Brian L. Stuart
blstuart at bellsouth.net
Sat Jul 4 13:58:33 CDT 2015
> The problems revolve around the fact that instructions cannot be
> properly restarted on the 68000. Not enough context is saved. This in
> turn means you cannot do demand paging, a that will cause a memory
> exception trap, from which you cannot recover.
True, but IIRC the OP was talking about a system that ran 7th Edition
UNIX, and 7th Edition didn't do demand paging. As long as you treat
it more like a big PDP-11 rather than a small VAX, you can write a
perfectly usable OS for a straight 68000.

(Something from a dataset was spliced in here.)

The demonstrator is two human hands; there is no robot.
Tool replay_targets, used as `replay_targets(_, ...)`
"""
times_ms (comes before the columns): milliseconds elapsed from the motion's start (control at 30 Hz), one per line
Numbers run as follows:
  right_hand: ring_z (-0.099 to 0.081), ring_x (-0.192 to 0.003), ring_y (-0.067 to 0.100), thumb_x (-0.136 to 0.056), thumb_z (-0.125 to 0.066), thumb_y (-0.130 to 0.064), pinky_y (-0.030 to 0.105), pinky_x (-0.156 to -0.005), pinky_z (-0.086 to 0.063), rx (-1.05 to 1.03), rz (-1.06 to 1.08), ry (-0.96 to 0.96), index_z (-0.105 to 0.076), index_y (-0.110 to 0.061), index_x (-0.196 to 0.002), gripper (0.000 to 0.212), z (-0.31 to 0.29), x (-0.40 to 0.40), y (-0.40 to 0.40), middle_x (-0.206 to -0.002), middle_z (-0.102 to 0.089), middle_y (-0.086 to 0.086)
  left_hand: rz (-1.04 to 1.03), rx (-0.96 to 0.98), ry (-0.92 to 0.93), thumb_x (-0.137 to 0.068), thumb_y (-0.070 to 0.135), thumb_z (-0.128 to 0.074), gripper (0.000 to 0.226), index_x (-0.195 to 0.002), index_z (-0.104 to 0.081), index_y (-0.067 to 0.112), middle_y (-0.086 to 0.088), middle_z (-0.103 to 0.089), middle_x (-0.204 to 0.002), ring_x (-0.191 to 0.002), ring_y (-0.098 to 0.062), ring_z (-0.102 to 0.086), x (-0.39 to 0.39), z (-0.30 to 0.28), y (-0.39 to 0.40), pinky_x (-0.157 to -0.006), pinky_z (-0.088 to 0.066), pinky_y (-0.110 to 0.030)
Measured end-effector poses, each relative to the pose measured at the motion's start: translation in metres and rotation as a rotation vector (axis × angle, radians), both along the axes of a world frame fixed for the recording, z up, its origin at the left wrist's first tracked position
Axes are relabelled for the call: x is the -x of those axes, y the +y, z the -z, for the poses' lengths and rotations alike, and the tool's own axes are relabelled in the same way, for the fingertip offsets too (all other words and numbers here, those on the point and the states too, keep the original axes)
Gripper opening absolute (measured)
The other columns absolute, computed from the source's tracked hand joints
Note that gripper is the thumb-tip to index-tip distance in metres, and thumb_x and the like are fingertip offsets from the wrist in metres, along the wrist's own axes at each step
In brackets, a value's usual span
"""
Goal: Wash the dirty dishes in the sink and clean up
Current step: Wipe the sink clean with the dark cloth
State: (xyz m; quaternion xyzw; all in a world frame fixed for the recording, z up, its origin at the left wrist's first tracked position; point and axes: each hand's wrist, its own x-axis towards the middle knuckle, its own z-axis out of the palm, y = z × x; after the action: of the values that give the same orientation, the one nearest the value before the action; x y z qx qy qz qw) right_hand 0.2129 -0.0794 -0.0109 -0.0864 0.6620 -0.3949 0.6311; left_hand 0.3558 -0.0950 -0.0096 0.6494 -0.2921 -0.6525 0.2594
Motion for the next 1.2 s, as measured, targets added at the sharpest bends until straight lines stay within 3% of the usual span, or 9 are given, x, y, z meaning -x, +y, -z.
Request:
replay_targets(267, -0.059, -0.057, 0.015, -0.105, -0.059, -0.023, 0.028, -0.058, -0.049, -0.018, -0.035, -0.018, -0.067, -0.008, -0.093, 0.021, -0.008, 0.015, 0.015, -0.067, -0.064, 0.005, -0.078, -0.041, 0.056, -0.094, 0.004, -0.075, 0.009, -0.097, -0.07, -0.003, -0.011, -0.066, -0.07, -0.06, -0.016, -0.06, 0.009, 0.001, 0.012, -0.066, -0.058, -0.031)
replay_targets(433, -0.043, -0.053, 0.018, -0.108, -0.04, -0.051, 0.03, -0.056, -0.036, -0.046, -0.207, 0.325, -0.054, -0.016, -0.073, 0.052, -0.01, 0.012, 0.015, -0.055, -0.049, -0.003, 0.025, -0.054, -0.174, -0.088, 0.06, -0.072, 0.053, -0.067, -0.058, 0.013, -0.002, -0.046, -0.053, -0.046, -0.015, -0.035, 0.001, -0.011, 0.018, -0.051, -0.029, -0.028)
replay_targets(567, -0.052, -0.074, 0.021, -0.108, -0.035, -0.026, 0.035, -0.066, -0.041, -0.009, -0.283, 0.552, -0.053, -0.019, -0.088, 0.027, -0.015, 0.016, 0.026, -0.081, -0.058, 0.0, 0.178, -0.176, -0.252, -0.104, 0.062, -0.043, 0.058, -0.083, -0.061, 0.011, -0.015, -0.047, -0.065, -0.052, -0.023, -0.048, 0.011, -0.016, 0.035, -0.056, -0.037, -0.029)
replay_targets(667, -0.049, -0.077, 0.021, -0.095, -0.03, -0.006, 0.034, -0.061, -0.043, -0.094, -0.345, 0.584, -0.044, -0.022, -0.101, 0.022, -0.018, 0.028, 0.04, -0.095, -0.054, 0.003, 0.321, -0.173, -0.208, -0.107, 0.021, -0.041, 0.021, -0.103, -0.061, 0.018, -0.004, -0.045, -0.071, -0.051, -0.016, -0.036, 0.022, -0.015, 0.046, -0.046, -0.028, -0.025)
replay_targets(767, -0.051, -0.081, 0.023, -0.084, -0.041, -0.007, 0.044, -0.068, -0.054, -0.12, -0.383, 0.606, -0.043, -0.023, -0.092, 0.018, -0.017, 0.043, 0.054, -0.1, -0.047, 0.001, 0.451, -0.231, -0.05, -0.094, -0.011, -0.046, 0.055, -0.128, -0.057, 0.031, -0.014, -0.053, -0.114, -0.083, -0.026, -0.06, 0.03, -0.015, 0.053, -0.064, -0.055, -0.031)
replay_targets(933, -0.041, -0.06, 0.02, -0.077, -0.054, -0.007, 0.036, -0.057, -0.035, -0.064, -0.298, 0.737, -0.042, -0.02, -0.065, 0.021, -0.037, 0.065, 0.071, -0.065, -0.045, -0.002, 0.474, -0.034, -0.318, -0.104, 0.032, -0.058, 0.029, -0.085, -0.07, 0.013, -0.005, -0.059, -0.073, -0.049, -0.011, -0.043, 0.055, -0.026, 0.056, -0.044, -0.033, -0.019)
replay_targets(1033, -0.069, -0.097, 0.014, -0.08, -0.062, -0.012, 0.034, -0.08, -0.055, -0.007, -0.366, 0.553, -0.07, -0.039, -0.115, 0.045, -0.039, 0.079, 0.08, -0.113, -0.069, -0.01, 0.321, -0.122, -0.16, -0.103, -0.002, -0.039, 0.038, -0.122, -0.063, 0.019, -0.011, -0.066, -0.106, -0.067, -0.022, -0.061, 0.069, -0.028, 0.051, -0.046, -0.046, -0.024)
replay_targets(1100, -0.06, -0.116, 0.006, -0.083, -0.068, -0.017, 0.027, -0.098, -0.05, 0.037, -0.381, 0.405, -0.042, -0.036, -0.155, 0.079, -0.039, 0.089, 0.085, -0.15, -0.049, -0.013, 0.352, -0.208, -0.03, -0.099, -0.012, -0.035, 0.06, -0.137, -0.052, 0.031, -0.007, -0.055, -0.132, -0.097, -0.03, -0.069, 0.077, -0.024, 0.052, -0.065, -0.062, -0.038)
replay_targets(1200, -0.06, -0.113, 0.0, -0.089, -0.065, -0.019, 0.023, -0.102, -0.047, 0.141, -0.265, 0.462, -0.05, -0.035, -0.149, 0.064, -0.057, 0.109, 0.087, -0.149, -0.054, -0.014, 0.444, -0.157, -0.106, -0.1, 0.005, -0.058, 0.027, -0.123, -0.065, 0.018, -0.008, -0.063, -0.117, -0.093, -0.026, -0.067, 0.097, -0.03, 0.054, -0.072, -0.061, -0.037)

Remember that it's only a problem on bus error and address error
interrupts. External interrupts, like a clock interrupt used for time
sharing, don't get handled until after the current instruction is
complete. Therefore, there's no need for instruction restarting.
It was the extension of the exception stack frame in the 68010
for the group 0 exceptions that made it practical to support demand
loading for the full instruction set. The stack frames for group 1
and 2 exceptions didn't change substantially.

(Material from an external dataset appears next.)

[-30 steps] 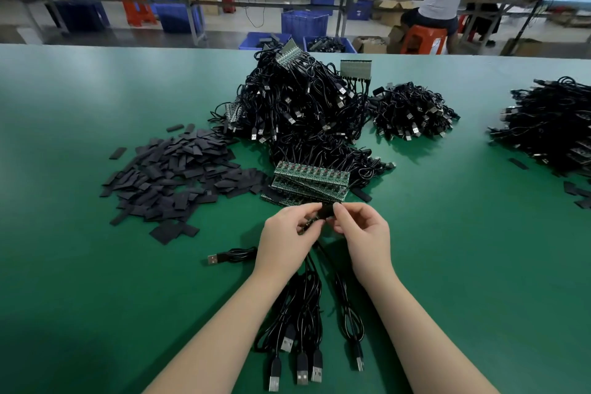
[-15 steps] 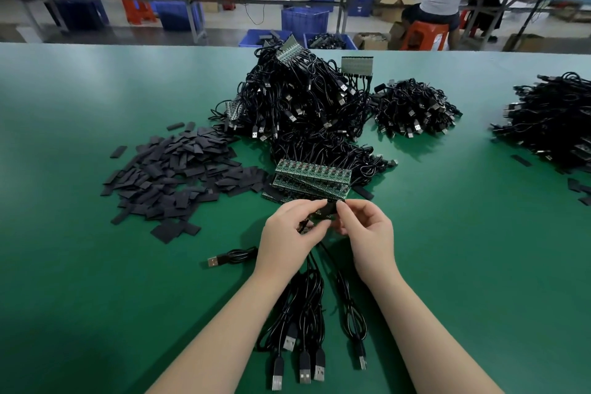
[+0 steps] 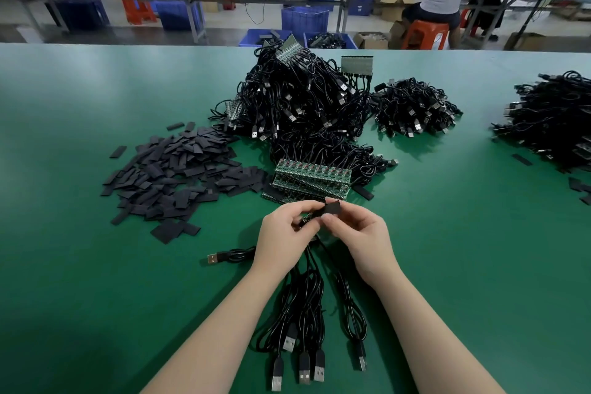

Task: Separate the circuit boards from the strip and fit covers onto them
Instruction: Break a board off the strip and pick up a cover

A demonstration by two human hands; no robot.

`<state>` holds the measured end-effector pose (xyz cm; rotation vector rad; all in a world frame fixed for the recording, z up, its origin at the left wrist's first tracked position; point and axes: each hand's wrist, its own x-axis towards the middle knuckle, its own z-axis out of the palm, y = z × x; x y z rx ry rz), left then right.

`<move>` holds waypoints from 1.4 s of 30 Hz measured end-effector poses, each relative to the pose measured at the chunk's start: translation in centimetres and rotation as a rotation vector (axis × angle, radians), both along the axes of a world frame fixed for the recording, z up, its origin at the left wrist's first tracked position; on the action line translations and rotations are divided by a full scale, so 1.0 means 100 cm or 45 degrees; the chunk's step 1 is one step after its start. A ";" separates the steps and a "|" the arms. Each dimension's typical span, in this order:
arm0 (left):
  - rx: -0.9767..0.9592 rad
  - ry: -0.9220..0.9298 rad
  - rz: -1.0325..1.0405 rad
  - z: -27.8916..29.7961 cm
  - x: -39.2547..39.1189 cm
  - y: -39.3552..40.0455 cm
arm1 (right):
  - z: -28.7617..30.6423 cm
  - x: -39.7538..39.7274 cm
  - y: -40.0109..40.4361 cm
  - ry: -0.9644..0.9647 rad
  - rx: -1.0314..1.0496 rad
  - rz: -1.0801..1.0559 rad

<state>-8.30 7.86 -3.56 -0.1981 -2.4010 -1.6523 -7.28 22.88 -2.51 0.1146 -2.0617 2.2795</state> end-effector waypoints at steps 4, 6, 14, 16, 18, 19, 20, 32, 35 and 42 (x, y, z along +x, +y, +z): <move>0.034 -0.005 -0.047 0.002 0.001 0.000 | 0.001 0.000 0.002 0.026 0.006 -0.006; 0.022 -0.004 -0.048 0.002 0.001 0.000 | 0.000 0.001 0.002 0.035 0.023 -0.037; -0.028 0.014 -0.003 0.005 0.006 0.002 | -0.005 -0.003 0.004 -0.055 -0.233 -0.240; -0.096 0.041 0.062 0.005 0.007 0.003 | -0.005 -0.003 0.004 -0.045 -0.220 -0.222; -0.160 0.089 0.099 0.004 0.009 0.005 | -0.007 -0.003 0.003 -0.032 -0.158 -0.193; -0.212 0.116 0.117 0.004 0.011 0.006 | -0.008 -0.003 0.003 -0.029 -0.128 -0.184; -0.282 0.148 0.140 0.004 0.012 0.006 | -0.008 -0.003 0.002 -0.029 -0.101 -0.177; -0.419 0.230 0.123 0.001 0.010 0.000 | -0.007 -0.002 0.001 -0.003 -0.040 -0.189; -0.372 0.190 0.116 0.001 0.009 -0.001 | -0.004 0.000 0.001 0.037 -0.074 -0.209; -0.261 0.093 0.054 -0.003 0.006 -0.004 | -0.002 0.001 0.001 0.043 -0.023 -0.151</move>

> Also, there is no MMU from Motorola for the 68000, so you would
> have to design your own.
There was the 68451, but you rarely saw those in the wild. Not
having ever had to make the design decision of whether to use
one, I can't really say whether the lack of design-in was primarily
a function of cost or of speed.
As far as designing your own goes, that's quite easy to do as long
as you're not trying to do a large number of small pages with the
capacity to recover from a page fault. Simple relocation and
protection with a modest number of pages can be done with just
a handful of latches and multiplexers. I recently did a small MMU
for a 6809 that mapped 128K of physical memory into the lower
48K of the address space in the form of mapping 8-16K pages
into 3-16K page frames. It just took 9 otherwise unused pins on
a parallel port and a pair of 74153s. Things don't start getting
particularly complicated until you start talking about putting page
tables in main memory and requiring a TLB.
> In addition, there is also a potential privilege escalation problem with
> the 68K if I remember right. You always have full access to the
> whole processor status word in that CPU. I can't remember what
> the scope of that issue is. It might only be information leak, or it
> might be that you can elevate yourself as well.
It's only a leak. The move to sr and other sr modifying instructions
were privileged on all members of the family. However, the move
from sr was not privileged in the 68000, but was on the 68010. Plus
what got leaked didn't amount to much. The system byte of the
status register only had the interrupt mask, the supervisor state bit
and the trace mode bit.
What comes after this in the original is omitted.